#### PROBLEM TO WORK ON
Every line from the one containing "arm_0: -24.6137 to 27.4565" to the end of the data below should be copied exactly, but pictures should not.

Segment Start: EXERCISE DATA

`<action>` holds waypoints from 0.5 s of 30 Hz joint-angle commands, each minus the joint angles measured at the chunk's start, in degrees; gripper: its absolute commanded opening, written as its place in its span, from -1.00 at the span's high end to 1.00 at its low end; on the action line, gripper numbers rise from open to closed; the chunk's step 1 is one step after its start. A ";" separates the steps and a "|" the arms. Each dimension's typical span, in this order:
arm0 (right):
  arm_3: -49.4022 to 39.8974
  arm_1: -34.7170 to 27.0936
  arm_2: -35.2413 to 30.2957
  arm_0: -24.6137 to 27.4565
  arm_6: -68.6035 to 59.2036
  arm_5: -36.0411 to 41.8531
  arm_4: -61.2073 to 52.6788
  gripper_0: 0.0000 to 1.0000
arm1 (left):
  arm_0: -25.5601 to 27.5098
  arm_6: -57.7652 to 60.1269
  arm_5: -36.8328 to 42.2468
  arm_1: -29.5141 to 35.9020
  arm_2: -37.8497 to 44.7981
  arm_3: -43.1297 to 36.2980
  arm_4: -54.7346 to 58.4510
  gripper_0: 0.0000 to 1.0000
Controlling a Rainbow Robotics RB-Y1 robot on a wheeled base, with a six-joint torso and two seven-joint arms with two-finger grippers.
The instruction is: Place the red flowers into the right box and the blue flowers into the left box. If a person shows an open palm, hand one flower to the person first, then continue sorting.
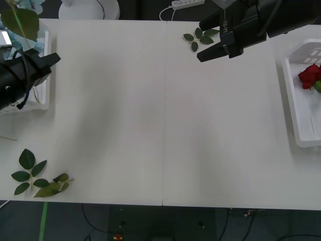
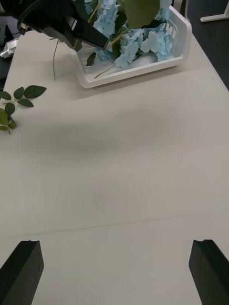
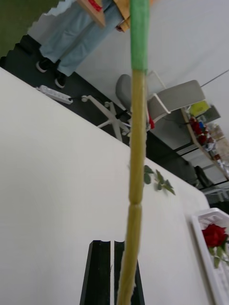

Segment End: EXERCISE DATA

#### SOLUTION FOR THIS TASK
  arm_0: -24.6137 to 27.4565
  arm_6: -68.6035 to 59.2036
  arm_5: -36.0411 to 41.8531
  arm_4: -61.2073 to 52.6788
  gripper_0: 0.0000 to 1.0000
arm1 (left):
  arm_0: -25.5601 to 27.5098
  arm_6: -57.7652 to 60.1269
  arm_5: -36.8328 to 42.2468
  arm_1: -29.5141 to 35.9020
  arm_2: -37.8497 to 44.7981
  arm_3: -43.1297 to 36.2980
  arm_4: -54.7346 to 58.4510
  gripper_0: 0.0000 to 1.0000
Controlling a Rainbow Robotics RB-Y1 robot on a wheeled base, with a six-joint torso and two seven-joint arms with two-finger grippers.
The instruction is: Place the red flowers into the right box and the blue flowers into the left box. If a person shows an open palm, hand one flower to the person first, then continue sorting.

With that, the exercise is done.